Handle with Care—Mars Retrograde—September 9th—November 13th

 

There is a fire raging, and we have two choices: we can turn our backs, or we can try to fight it—Jodi Picoult

We may feel as if we have stumbled through a portal into a forgotten realm as we communicate with our thumbs-ups, as we crinkle our eyes over our masks. Perhaps a strange tiredness has settled into the crevices of our ordinary lives. Yet, as we adjust and adapt, as we draw deeply on our faith and tend to the lamp of hope, we may sense the heat in the flame.

As COVID-19 continues to sweep around the globe, we all walk through a tunnel of uncertainty. This health crisis that has affected us all in some way, has revealed the brutality and injustice in our systems, the disintegration of checks and balances, popularist demagogues that deliver simplicity in sound bites and visuals. What we believed was solid and sure is threaded with words that summon danger as Barack Obama presciently warns, “that’s how a democracy withers, until it’s no democracy at all.”

We stand at an historical crossroad. The road well-travelled stretches towards profit-driven business models; the rapacious destruction of natural ecosystems; the numbing, dumbing down generated by the echo chambers of digital platforms; the banal flash fiction from our leaders.

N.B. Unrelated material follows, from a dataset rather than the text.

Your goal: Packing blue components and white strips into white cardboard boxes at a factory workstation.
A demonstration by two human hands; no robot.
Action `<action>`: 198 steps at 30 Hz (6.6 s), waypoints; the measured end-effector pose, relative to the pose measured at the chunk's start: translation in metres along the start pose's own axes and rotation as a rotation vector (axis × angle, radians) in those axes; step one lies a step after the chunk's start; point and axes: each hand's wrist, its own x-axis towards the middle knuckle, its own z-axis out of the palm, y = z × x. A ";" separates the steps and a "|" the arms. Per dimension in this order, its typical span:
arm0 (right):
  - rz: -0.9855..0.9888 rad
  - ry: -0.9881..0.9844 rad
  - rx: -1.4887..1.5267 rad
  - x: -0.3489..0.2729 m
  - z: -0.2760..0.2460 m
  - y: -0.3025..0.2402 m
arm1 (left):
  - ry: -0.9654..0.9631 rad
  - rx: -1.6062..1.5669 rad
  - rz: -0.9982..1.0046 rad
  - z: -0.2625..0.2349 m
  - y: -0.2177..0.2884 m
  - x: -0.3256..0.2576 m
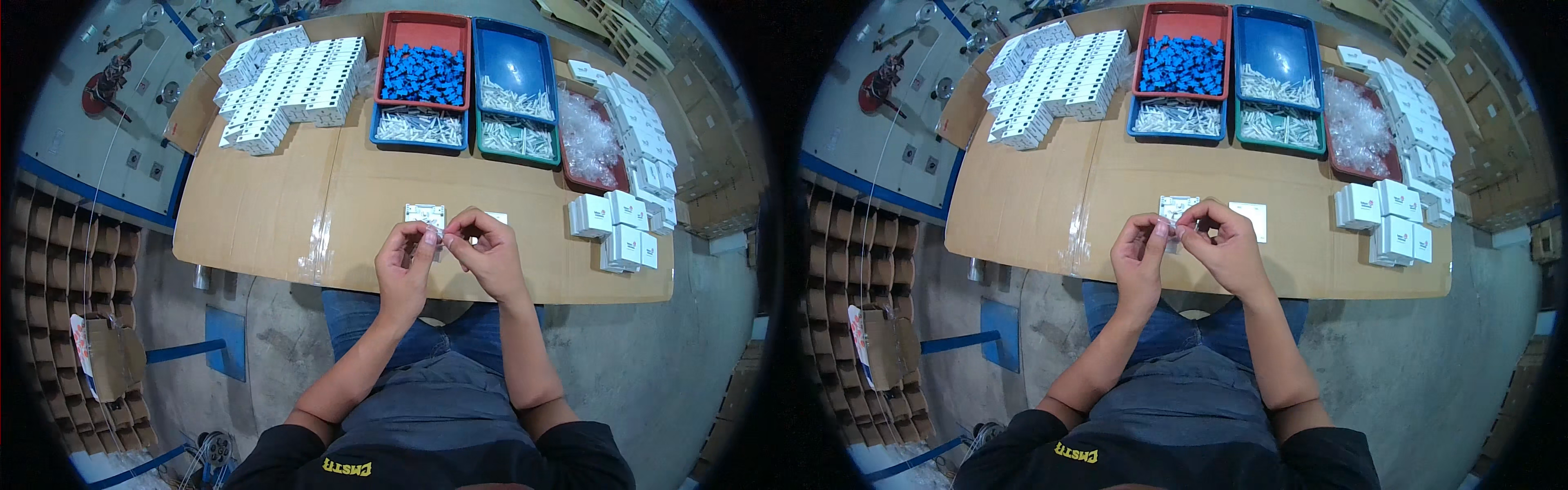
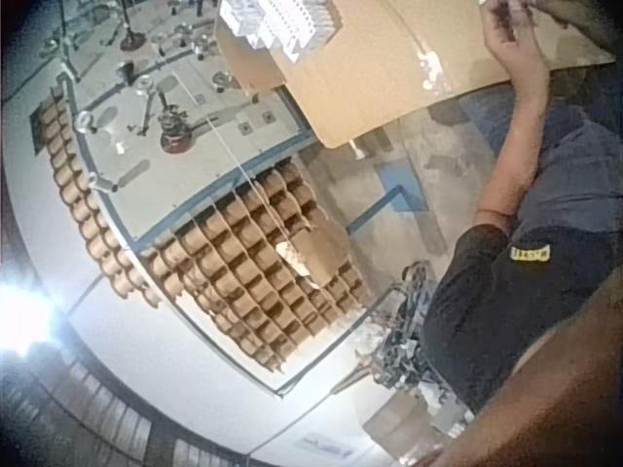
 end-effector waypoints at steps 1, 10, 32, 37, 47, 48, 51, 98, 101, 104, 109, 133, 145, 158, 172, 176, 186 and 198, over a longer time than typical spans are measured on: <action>0.004 -0.001 -0.002 -0.001 0.001 -0.002 | 0.001 0.007 0.017 0.001 0.001 0.000; 0.110 -0.045 0.099 0.001 -0.004 0.001 | -0.071 -0.027 0.008 0.000 0.001 -0.001; 0.101 -0.054 0.070 -0.001 0.002 -0.004 | -0.060 -0.030 0.000 -0.008 0.001 -0.001; 0.081 -0.045 0.121 -0.003 0.006 -0.004 | -0.042 -0.004 0.002 -0.010 0.000 -0.002; 0.073 -0.024 0.113 -0.004 0.010 0.000 | -0.047 -0.010 0.044 -0.010 0.001 -0.004; 0.070 -0.034 0.125 -0.003 0.011 0.000 | -0.050 0.000 0.057 -0.011 0.001 -0.004; 0.174 -0.034 0.085 -0.003 0.006 -0.001 | -0.057 0.017 0.033 -0.011 -0.005 -0.003; -0.205 0.119 -0.820 0.050 -0.019 0.141 | -0.415 1.094 0.339 -0.087 -0.098 0.075; -0.192 0.110 -0.822 0.052 -0.018 0.147 | -0.365 1.068 0.398 -0.089 -0.104 0.071; -0.199 0.098 -0.828 0.046 -0.018 0.149 | -0.334 1.085 0.396 -0.088 -0.106 0.066; -0.217 0.103 -0.888 0.048 -0.021 0.150 | -0.303 1.118 0.315 -0.082 -0.103 0.064; -0.042 -0.070 -1.140 0.060 -0.016 0.125 | -0.276 1.156 0.461 -0.091 -0.114 0.044; -0.026 -0.203 -1.249 0.061 -0.019 0.119 | -0.258 1.133 0.512 -0.093 -0.115 0.041; -0.100 -0.138 -1.086 0.059 -0.002 0.118 | -0.358 1.208 0.512 -0.117 -0.094 0.045; -0.002 0.082 -0.877 0.056 -0.010 0.149 | -0.331 1.286 0.314 -0.114 -0.091 0.062; -0.021 0.075 -0.772 0.059 -0.016 0.141 | -0.402 1.261 0.228 -0.114 -0.089 0.073; 0.062 0.022 -0.842 0.059 -0.024 0.125 | -0.399 1.330 0.266 -0.107 -0.092 0.076; 0.175 -0.024 -0.767 0.094 -0.037 0.076 | -0.378 1.322 0.239 -0.109 -0.083 0.082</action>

During lock-down, many of us dreamed of a better, kinder world. As we gazed at the glut of stuff squeezed into our homes and felt this urge to pare down, to give away, to live more sustainably, our priorities became clearer, our hopes for when this is over carried us to a future where we lived more simply, more consciously; where we appreciated our loved ones. Yet now, we may feel a strange kind of emptiness, a crisis of meaning, a flatness as we witness the same posturing by our politicians, the same worship at the altar of profit, the same precarity of work and opportunity.The roads are gridlocked again. The silence, the sweet air has gone.

Now there is a fire raging. Mars, the mythical warrior  glowers red in the night sky as he stations Retrograde from September 9th (28°Aries) to November 13th (15°Aries) moving through the shadowlands from July 24th 2020 to January 2nd, 2021. A regressive Mars reminds us that we are battle weary. That we have been wearing our armour for far too long. That our bodies are aching, that we need more sleep.

It’s Mars that gets us out of bed in the morning; gives us our resolve to carry on. It’s Mars that takes a stand for justice, that fights the flames in California and ignites the flames of wrath in overcrowded refugee camps on Lesbos.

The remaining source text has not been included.